トウダイという化け物?『彼女は頭が悪いから』

 

ずっと読みたかったが読まずにいた本を読んだ。

 

彼女は頭が悪いから

彼女は頭が悪いから

 

 

 

 

現在、性暴力の予防に関わり、そして過去には性感染症の予防啓発のためにコンドームを学内で配布していたところ「あいつらはスーフリだ」と指さされた私であるが、読まずになんとなく生活してきた。もしかしたら小説ということもあり、学術書よりも後回しにしていたところがあったかもしれない。

 

しかし、このインタビューで著者が述べるようにフィクションとは往々にしてまざまざとリアルを見せつけてくるものである....という至ってよくある感想を述べることになる。

books.bunshun.jp

 

 

性暴力が、社会構造や日常の差別の連続体の中で起きることが、淡々と加害者となる5人の生活を追うことで見えてくる。大きなもので言えば、ダージリンというサークルを出禁になった出来事。あの意味を理解できないまま話が進んでいく。あるいは、コンドームを使わないで性交を行ったのであろうことも「顔がきれいな」女性との別れ話の中で明かされている。客体化され、性欲の解消の先となる女性の表象。母親の家内労働の不可視化。

どれもこれも見おぼえのある差別。暴力。

その延長線に、5人の加害者の行動がある。

 

「トウダイセイ」という異質な存在、異様な化け物が犯す、馬鹿高いプライドの産物と「女子大」の学生との事件だと捉えてはいけない。化け物の影はそこら中にある。そしてその影を見ると、触れるとなんとなくそれを感じることはできるが、私はその差別を笑って見過ごしたり困ったように微笑んでいなす術をすでに身に着けていて、自分自身が傷つかないためにそれを無意識に行使する。

美咲が寝たふりをしたり、一生懸命お酒を飲んだりしたように。「どうせ」と唱えながら。それがその場を乗り切る策と信じて。

 

 

私はトウダイセイではない。

見事、第二志望のワセダに転がりこみ、駒場の門をくぐることが叶わなかったオンナである。性差別についてはなにかと評判の悪いトウダイであるので、あ~トウダイじゃなくて結果オーライかもな...と思うときもないではない。無論、美咲ならどっちだろうと「すご~い」の対象であろう。私が生きてきた世界はつばさの方に近い。つばさの感覚として、トウダイは違う、スーフリみたいな法は犯さないとつぶやく場面があるが、つばさの感覚でワセダをやっているのでその辺の「差」はわかる。ソウケイなんかとは違う。が、そんな私はたくさんの「トウダイ」を知っている気がする。この小説には見たことあるような景色と経験したことあった気がする痛みがチクチクとたくさん詰まっていて、うんうん唸りながら読むほかはない。私は美咲ではない。でも美咲だったかもしれないし、優香だったかもしれないし、、、、。

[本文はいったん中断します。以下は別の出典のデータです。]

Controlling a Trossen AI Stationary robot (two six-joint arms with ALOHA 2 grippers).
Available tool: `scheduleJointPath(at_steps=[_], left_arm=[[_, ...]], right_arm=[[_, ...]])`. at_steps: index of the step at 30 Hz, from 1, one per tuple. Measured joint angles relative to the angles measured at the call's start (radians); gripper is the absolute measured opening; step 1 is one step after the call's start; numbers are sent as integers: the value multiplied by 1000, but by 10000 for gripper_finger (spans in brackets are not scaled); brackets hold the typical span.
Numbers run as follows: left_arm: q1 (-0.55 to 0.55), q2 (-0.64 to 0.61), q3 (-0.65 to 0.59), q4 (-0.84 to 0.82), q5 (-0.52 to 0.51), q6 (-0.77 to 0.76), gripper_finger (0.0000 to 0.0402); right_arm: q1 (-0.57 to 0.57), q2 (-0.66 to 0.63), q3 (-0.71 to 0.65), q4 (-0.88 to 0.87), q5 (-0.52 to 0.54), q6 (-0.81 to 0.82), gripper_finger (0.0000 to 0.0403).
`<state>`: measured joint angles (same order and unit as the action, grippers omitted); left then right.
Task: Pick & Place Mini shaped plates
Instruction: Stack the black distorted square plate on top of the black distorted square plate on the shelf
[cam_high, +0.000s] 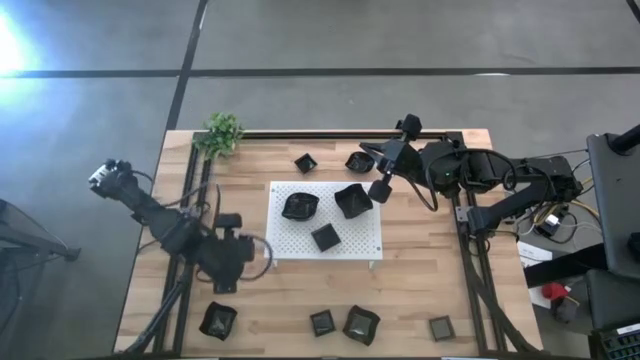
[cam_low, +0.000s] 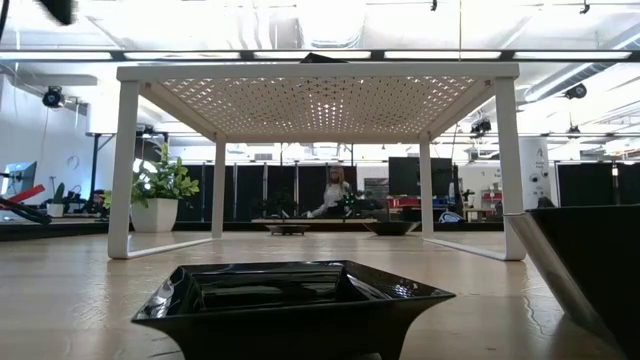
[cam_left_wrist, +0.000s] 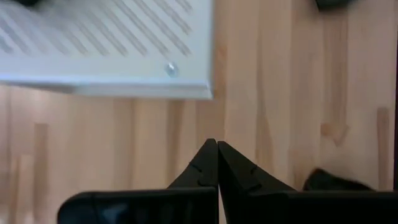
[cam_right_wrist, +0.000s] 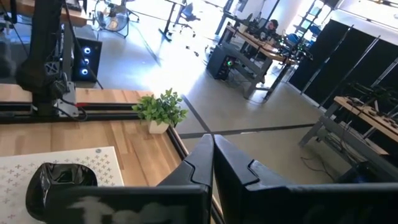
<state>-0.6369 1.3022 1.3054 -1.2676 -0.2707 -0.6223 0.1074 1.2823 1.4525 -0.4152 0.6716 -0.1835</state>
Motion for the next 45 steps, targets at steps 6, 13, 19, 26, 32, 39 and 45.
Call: scheduleJointPath(at_steps=[6,13,19,26,32,39,45], left_arm=[[-116,0,-78,30,1,-111,0],[-226,0,-171,147,13,-134,0],[-254,2,-251,262,82,-177,0],[-257,2,-301,325,133,-104,0],[-257,2,-326,370,148,-12,0],[-256,2,-362,388,150,4,2],[-256,2,-390,458,151,12,20]], right_arm=[[3,0,0,-7,-32,2,8],[4,0,0,-8,-108,28,8],[4,0,0,-8,-108,46,8],[4,0,-1,-90,-283,53,8],[4,0,-1,-170,-536,49,8],[4,0,-1,-188,-619,44,8],[4,0,-1,-188,-619,42,8]])
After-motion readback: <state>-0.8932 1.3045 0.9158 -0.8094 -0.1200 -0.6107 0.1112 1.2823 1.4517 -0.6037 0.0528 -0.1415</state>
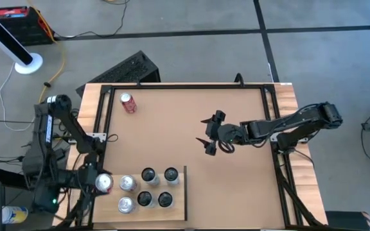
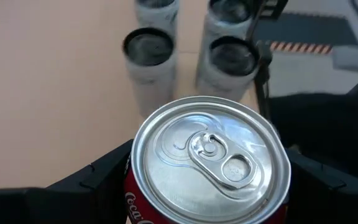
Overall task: Place canned beverage on shelf
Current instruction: Put the right red soda can on the shelf
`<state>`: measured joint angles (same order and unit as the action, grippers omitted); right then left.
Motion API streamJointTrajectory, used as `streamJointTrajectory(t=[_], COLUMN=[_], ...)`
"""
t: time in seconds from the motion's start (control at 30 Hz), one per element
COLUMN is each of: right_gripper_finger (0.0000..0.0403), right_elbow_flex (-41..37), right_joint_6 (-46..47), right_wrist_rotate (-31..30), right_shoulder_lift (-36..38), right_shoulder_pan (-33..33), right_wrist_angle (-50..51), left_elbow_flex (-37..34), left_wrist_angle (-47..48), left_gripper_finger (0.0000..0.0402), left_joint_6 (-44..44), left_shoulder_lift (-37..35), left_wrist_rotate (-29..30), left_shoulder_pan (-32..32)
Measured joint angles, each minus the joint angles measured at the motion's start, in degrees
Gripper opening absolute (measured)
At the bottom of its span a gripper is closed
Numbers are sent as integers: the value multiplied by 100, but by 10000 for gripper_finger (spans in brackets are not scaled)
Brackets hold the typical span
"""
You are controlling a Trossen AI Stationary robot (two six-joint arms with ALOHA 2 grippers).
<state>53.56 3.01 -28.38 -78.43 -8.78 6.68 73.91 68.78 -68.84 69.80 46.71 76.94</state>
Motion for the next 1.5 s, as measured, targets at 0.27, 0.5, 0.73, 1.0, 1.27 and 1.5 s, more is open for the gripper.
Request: streamJointTrajectory(t=[0.27, 0.5, 0.73, 1.0, 1.27, 1.5], right_gripper_finger=[382, 382, 382, 382, 382, 382], right_elbow_flex=[0, 0, 0, 0, 0, -2], right_joint_6=[1, 2, 36, 109, 105, 87], right_wrist_rotate=[11, 140, 138, 138, 141, 151], right_shoulder_lift=[0, 0, 0, 0, 0, 0], right_shoulder_pan=[-6, -21, -17, 8, 31, 31], right_wrist_angle=[-2, 17, 11, -11, -52, -46], left_elbow_flex=[-19, -406, -1379, -2138, -2596, -2978], left_wrist_angle=[1093, 826, 229, -775, -936, -1694], left_gripper_finger=[282, 282, 282, 282, 282, 282], left_joint_6=[-405, -582, -992, -827, -838, -709], left_shoulder_lift=[-630, -668, -773, -942, -957, -996], left_wrist_rotate=[9, -26, 214, 224, 256, 155], left_shoulder_pan=[1, 208, 525, 607, 607, 604])
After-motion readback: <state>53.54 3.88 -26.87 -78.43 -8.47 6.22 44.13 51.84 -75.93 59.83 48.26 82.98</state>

近所の人はトウダイやケイオーの性暴力の事件があるたびに、ワセダじゃなくてよかったわね、と私に言ってくる。どういう意味なのかよくわからない。そしてだいたい続けて「でも気を付けてね」と言う。これも謎だ。

大学の名前なんか関係ない。そこら中に私が落ちていたかもしれない穴がある。どう考えても穴を掘って暴力を振るおうって方が悪いのに、私は「気を付けてね」と言われる。もう嫌というほど気を付けている。

 

 

日常の中にある暴力。

 

 

 

もう一つ。あ、っと思ったのが、作中ちょくちょく「という『キャラ』だと認識したとつばさは裁判で証言する」というのが挟まれる。裁判で、美咲の過去の行動が問われていることを暗示する。

小説は時系列で進み、読者は美咲がどんな経歴を有するかを知った状態で暴行の場面にたどりつく。

でも、裁判でそれが問われる必要はあるのか?

暴行が日常の差別と連続体であることに触れたけど、しんどい頭で読み進めていくとこの物語の中の事件の流れが頭に入る。そして裁判も終わる。最後に校長先生が放った言葉がなんだったのか明らかになったときに、改めて殴られたような衝撃を受ける。

おそらく読者も、そして作中のママも、その言葉を予期していなかったからこそそこで、飲み会の流れではなく切り取られた行為の残虐さに唖然とする。

なぜこれが彼らには性暴力であると認識できないのか。そんな行為を「ついて行った方が悪い」などと言うことができるのか。

 

おそらく筆者は意図的に再度「何が行われたか」という事実の提示を、あの位置に持ってきたのだろう。そして、その再提示によって、「残虐さ」が際立つとはどういうことだろうか?

私は小説の流れに沿って読むことで、無意識に二次加害をしようとしていたのではないか。どうしてあんなにお酒を飲んだんだろう。つばさなんかさっさと振ればいいのに。なぜ....なぜ.....と思ってしまっていたのかもしれない。

だから再度提示されて、驚いてしまう。

驚くのは、少し、加害者の「言い分」を聞いていたからではないのか。

 

私は頭がいいから。

 

 

裁判制度の見直し、レイプシールド法を作りましょうね、という議論をここで始めることもできる。が、作品の感想に留まるなら、読後感の悪さは自分が、実は二次加害に加担していたかもしれないというところからきている。というよりはむしろ「私は頭がいいから」

 

 

 

 

トウダイという化け物が死ねば、オールオッケーではない。

トウダイが映しだす私たちの社会の差別構造、暴力を容認する社会。化け物はそこらじゅうにいて、というかむしろ私たち自身であり、そしてその化け物に食われてしまいそうなのもまた私である。

 

 

「みんな悪いね~」って話がしたいんじゃない。

だってあいつらは「東大卒」として生きていける。海外に行くお金も文化資本もある。いくらでも「再スタート」できるのがほとんどではないか。(5人の中にも地域や経済格差はある)

美咲は、家から出れる?働ける?大学に行ける?

美咲の人生はめちゃくちゃになって戻らない。

許せない。ありえない。

 

 

そういう許せない信じられないことを無くすためには、東大悪い、じゃぜんっぜん物足りないって話。